Starting at the line with "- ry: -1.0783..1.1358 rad", retype every line through the end of the listing exactly as written, and nothing before it.

::::

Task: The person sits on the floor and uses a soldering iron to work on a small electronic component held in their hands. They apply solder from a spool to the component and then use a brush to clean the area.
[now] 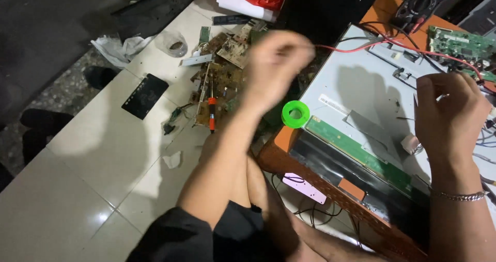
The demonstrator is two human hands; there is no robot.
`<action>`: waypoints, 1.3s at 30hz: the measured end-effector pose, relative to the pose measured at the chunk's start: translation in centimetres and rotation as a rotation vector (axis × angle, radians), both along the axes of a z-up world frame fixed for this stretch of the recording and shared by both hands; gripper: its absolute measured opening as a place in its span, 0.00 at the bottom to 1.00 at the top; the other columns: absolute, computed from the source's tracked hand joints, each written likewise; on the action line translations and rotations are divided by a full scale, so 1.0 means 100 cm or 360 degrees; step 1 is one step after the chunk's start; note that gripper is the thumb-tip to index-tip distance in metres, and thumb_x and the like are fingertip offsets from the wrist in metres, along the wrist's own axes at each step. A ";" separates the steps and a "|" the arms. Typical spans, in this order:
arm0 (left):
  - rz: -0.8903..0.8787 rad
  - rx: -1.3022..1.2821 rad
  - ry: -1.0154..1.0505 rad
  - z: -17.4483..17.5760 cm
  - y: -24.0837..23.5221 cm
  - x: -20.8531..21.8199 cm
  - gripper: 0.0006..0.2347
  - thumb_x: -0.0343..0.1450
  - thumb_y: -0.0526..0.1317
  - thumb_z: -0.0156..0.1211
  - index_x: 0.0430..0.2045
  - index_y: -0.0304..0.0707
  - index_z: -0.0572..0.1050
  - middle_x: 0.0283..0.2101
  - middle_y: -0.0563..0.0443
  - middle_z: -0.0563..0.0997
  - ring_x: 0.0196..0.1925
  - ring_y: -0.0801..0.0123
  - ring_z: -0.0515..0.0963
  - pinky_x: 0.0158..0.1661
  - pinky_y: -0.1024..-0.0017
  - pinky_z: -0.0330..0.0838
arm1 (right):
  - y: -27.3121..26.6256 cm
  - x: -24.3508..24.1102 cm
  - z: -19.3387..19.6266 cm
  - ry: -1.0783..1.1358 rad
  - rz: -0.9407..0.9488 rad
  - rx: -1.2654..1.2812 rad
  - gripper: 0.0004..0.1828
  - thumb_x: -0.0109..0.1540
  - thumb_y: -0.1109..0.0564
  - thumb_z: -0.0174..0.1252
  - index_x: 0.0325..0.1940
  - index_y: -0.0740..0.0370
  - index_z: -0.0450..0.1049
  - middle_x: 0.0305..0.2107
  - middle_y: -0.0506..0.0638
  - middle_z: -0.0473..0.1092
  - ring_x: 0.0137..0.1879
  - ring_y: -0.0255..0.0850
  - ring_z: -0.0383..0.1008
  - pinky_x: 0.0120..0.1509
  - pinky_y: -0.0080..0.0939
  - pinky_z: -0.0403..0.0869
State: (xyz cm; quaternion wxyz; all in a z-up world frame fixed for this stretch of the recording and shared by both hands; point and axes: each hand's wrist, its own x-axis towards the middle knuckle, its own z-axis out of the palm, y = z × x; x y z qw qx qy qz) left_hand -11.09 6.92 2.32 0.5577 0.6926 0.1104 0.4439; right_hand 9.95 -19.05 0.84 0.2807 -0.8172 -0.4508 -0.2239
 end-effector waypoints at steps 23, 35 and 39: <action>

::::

:: Written response ::
  - ry: -1.0783..1.1358 rad
  - rz: -0.9407..0.9488 rad
  - rx: -1.2654..1.2812 rad
  - gripper: 0.0004..0.1828
  - thumb_x: -0.0109..0.1540
  - thumb_y: -0.1109..0.0564
  - thumb_z: -0.0174..0.1252
  - index_x: 0.0325..0.1940
  - index_y: -0.0740..0.0370
  - index_z: -0.0450..0.1049
  - middle_x: 0.0305..0.2107
  - middle_y: -0.0506..0.0638
  - middle_z: -0.0473..0.1092
  - ring_x: 0.0137..0.1879
  - ring_y: -0.0255..0.0850
  - ring_z: -0.0383..0.1008
  - pinky_x: 0.0120..0.1509
  - pinky_y: -0.0080..0.0939
  - pinky_z: -0.0403..0.0869
State: (xyz cm; quaternion wxyz; all in a z-up world frame fixed for this stretch of the recording and shared by both hands; point and axes: each hand's wrist, its own x-axis towards the middle knuckle, its own z-axis out of the palm, y = z × x; x y z qw qx qy qz) left_hand -11.09 6.92 2.32 0.5577 0.6926 0.1104 0.4439; right_hand 9.95 -19.05 0.84 0.2807 -0.8172 -0.4508 -0.2239
 end-effector waypoints at steps 23, 35 and 39: <action>

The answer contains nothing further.